Participation in SNAP
As of February, over 42 million Americans, or about one in eight people, received SNAP benefits, down from a peak of 47.6 million people in 2013.
Around 22.5 million households benefit from SNAP, receiving an average monthly benefit of $353.
The funds can be used to purchase most groceries, although recent policy changes in some states have excluded items like soda and candy.
These changes have been approved by the Trump administration in states such as Arkansas, Idaho, Indiana, Iowa, Nebraska, and Utah.
Projected Financial Impact
The House version of the tax cut bill is expected to trim $295 billion from SNAP spending over the next decade. The Congressional Budget Office (CBO) estimates that much of these savings will come from transferring costs to the states, which administer SNAP.

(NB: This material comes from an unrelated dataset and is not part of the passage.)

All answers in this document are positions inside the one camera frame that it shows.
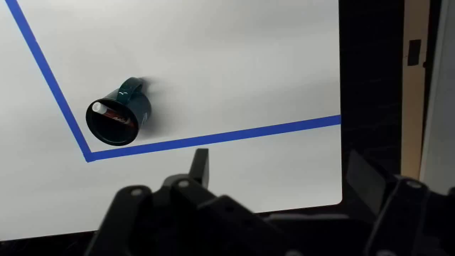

Additionally, the expansion of work requirements and the reduction of benefits for certain immigrant groups could also contribute to the savings.
Specifically, the legislation is projected to eliminate SNAP benefits for between 120,000 and 250,000 immigrants who are legally in the U.S. but are not citizens or lawful permanent residents.
Expanding Work Requirements
Currently, SNAP participants aged 18 through 54 without dependents must work, volunteer, or participate in training programs for at least 80 hours per month to maintain benefits.
The new legislation would extend these requirements to adults aged 55 through 64 and some parents of children aged 7 and older.
The CBO projects that these changes would result in a reduction of 3.2 million participants from the program each month.
Shift of Costs to States
The bill would also shift a larger share of SNAP’s administrative costs to the states.
By 2028, states would be required to cover at least 5% of food assistance costs, with that amount increasing for states with higher payment error rates.
Specifically, the national error rate stood at 11.7% for the fiscal year 2023, and only three states—Idaho, South Dakota, and Vermont—had error rates below 5%.
This could significantly impact states with higher error rates, potentially leading to reductions or eliminations of benefits.